The line containing "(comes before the" marks the end: output every line of the data up to it, and that line too, exactly as written.
▬▬▬▬▬▬▬▬▬▬
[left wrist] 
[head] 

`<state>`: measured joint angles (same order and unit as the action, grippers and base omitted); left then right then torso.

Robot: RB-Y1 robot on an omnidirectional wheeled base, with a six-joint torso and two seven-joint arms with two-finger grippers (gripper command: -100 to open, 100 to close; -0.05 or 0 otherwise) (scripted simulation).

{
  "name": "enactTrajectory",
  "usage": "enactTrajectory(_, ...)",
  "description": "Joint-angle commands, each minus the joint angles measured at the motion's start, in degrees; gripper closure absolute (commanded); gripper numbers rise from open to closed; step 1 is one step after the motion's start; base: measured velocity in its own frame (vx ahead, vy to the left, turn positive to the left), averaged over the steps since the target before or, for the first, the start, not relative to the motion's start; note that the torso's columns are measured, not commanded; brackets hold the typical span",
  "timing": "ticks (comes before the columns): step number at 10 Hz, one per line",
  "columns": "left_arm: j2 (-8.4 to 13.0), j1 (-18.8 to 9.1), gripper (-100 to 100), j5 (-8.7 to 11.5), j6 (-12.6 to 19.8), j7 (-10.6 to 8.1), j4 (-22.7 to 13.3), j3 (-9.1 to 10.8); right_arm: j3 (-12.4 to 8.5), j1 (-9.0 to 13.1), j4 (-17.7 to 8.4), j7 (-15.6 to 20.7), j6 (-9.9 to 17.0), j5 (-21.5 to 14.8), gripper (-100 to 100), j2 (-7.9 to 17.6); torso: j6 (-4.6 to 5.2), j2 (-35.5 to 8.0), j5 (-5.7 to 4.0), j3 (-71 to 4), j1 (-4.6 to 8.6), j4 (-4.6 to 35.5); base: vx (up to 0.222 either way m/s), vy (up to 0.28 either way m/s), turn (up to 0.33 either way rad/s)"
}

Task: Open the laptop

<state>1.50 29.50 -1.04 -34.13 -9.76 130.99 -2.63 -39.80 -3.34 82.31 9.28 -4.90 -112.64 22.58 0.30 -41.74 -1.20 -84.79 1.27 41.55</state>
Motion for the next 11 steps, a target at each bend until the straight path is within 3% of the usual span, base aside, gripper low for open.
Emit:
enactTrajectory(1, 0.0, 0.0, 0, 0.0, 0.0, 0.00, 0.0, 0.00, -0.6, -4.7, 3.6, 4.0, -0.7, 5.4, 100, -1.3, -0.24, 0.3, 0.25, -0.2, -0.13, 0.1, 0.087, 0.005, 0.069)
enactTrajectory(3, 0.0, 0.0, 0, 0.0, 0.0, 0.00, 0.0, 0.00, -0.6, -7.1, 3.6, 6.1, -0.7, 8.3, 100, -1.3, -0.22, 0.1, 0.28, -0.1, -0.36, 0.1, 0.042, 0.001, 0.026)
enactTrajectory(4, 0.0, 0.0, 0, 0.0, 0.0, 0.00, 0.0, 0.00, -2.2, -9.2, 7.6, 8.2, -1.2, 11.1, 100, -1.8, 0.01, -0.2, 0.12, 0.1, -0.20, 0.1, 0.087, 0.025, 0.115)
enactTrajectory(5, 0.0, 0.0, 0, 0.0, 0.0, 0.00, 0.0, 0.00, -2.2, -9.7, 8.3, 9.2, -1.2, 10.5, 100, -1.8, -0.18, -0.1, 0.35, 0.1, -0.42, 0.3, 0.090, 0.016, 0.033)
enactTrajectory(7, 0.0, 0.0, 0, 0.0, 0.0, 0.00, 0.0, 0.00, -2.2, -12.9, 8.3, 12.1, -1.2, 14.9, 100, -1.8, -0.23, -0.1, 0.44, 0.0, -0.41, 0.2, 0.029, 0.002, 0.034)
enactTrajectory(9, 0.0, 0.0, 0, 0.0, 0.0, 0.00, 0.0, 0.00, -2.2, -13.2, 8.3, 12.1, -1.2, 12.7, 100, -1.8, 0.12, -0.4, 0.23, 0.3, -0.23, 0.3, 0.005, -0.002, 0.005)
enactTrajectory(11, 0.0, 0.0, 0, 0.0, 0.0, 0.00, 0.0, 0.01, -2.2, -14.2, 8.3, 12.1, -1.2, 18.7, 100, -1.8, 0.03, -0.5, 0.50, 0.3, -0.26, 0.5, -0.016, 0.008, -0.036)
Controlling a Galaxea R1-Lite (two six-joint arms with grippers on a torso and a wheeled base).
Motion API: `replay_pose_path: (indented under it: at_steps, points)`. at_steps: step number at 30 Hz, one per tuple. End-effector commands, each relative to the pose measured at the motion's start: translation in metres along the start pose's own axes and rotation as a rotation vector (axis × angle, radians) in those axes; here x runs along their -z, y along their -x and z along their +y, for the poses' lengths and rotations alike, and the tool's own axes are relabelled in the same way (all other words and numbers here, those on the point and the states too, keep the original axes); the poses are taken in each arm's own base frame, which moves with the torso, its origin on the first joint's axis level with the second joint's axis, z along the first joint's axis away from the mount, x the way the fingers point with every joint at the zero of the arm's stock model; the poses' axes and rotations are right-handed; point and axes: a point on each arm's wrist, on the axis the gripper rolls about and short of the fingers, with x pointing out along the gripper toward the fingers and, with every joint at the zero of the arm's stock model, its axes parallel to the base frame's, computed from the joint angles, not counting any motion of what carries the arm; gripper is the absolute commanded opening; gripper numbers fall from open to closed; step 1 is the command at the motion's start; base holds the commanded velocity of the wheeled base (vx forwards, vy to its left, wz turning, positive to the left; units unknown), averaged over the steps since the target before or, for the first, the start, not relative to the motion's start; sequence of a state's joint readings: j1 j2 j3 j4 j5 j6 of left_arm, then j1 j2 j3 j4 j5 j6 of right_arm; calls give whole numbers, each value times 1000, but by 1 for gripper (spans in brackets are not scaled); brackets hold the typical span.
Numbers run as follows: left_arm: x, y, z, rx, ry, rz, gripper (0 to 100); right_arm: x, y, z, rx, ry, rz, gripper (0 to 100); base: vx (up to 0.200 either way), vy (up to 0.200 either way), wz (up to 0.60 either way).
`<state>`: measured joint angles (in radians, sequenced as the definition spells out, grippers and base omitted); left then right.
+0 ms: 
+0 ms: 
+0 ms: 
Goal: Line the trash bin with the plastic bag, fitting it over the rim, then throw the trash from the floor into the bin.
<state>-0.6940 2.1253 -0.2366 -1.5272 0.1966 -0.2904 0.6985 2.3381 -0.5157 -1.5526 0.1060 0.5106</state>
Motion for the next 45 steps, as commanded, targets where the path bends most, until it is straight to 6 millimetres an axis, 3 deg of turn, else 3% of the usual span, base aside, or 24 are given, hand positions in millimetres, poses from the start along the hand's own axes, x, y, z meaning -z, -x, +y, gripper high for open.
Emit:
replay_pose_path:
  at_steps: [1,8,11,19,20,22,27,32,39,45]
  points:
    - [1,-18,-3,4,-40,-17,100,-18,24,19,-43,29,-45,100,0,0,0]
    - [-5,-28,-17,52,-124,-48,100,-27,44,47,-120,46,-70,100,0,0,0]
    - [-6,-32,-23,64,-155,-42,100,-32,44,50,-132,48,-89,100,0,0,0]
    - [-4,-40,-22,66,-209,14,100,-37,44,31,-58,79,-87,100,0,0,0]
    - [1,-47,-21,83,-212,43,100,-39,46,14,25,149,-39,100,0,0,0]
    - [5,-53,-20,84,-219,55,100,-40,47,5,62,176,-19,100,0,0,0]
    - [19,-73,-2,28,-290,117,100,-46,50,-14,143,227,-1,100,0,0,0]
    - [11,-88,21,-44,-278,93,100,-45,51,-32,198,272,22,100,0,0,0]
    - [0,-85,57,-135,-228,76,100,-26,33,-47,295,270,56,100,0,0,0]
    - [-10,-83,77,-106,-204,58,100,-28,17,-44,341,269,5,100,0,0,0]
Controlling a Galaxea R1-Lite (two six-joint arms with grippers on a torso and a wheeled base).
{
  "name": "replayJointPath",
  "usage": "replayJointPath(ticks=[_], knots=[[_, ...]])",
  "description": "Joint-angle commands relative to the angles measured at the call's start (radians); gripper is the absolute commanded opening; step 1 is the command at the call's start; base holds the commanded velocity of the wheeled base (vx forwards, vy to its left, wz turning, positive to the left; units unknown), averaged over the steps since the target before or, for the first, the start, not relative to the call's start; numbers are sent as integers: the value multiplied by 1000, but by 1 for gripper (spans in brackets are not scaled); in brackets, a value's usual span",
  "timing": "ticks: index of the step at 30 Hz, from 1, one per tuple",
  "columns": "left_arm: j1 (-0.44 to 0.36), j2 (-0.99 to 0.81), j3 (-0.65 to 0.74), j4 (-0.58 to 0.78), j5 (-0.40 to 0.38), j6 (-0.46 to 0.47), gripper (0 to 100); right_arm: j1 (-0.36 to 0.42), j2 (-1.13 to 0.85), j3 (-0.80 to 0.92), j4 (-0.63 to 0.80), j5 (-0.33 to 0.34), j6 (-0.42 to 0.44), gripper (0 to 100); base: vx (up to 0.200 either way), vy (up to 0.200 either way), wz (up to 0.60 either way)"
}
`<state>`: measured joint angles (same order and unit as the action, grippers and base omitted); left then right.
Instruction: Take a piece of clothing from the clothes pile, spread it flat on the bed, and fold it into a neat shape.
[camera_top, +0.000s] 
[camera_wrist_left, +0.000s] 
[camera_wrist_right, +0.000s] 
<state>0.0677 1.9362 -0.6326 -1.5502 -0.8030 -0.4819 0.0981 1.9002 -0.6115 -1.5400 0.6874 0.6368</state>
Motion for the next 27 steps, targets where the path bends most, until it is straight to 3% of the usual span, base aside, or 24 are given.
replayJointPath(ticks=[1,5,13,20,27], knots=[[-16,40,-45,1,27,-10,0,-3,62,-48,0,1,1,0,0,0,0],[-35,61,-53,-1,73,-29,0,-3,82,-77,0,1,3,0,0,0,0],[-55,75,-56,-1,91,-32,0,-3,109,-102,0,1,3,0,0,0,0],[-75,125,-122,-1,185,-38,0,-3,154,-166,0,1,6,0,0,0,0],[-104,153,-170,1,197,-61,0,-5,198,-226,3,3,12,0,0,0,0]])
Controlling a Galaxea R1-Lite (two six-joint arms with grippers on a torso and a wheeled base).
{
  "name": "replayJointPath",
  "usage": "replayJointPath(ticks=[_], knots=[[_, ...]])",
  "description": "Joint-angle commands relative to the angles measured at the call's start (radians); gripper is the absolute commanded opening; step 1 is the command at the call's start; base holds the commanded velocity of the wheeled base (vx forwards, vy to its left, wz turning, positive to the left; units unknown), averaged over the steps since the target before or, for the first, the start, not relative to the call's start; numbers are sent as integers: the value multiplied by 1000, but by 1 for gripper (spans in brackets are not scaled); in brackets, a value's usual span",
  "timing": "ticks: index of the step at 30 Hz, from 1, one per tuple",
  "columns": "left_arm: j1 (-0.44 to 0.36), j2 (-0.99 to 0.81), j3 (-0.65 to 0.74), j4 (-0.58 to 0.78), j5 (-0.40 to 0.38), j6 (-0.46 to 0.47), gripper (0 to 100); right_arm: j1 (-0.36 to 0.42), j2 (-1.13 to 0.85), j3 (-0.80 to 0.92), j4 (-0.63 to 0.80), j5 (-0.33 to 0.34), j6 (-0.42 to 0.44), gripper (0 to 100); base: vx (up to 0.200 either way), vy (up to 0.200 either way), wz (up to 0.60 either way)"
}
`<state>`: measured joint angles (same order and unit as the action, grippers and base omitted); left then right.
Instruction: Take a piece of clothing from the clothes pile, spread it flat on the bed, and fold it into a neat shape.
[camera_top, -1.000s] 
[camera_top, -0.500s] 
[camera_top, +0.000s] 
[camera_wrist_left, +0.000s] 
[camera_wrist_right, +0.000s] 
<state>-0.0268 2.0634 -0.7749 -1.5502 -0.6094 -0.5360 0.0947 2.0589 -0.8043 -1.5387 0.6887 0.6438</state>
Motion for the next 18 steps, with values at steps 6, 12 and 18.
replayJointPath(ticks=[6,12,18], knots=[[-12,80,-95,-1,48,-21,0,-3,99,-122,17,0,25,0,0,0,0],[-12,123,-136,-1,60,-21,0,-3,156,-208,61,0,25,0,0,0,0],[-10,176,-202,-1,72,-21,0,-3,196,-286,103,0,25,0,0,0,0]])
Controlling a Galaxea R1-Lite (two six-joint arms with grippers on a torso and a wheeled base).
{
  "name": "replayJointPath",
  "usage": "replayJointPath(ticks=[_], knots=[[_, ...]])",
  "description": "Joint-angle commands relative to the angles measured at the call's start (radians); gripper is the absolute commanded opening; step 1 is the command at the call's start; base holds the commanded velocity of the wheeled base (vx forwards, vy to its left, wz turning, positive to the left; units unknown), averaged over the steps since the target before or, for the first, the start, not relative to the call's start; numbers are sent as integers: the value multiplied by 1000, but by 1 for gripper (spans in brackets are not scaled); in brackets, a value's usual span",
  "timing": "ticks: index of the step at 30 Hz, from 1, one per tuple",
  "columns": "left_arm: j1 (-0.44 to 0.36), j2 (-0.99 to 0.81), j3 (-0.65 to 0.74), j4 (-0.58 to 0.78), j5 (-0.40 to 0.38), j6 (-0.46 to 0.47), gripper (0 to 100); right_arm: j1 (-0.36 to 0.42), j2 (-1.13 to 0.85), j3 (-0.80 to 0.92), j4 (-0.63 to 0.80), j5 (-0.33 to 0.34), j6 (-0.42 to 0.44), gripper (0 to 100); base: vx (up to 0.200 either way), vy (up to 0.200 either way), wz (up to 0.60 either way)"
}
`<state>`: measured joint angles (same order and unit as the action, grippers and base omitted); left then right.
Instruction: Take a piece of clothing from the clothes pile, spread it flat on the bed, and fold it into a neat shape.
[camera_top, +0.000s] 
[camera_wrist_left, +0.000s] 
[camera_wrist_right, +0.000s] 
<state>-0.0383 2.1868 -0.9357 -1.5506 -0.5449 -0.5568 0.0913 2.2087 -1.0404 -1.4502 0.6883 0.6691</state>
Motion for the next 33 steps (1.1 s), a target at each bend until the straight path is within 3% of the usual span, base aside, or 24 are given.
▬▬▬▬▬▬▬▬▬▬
— Answer to this task —
[left wrist] 
[head] 

`<state>`: measured joint angles (same order and unit as the action, grippers and base omitted); left then right then torso.

Robot: RB-Y1 robot on an omnidirectional wheeled base, with a six-joint torso and two seven-joint arms with two-finger grippers (gripper command: -100 to open, 100 to close; -0.05 or 0 otherwise) (scripted simulation).

{
  "name": "enactTrajectory",
  "usage": "enactTrajectory(_, ...)",
  "description": "Joint-angle commands, each minus the joint angles measured at the motion's start, in degrees; gripper closure absolute (commanded); gripper numbers rise from open to closed; step 1 is one step after the motion's start; base: measured velocity in its own frame (vx ahead, vy to the left, turn positive to the left), averaged over the steps since the target before or, for the first, the start, not relative to the motion's start; note that the torso's columns are measured, not commanded; brackets hold the typical span",
  "timing": "ticks (comes before the columns): step number at 10 Hz, one per line",

This output has come to an end.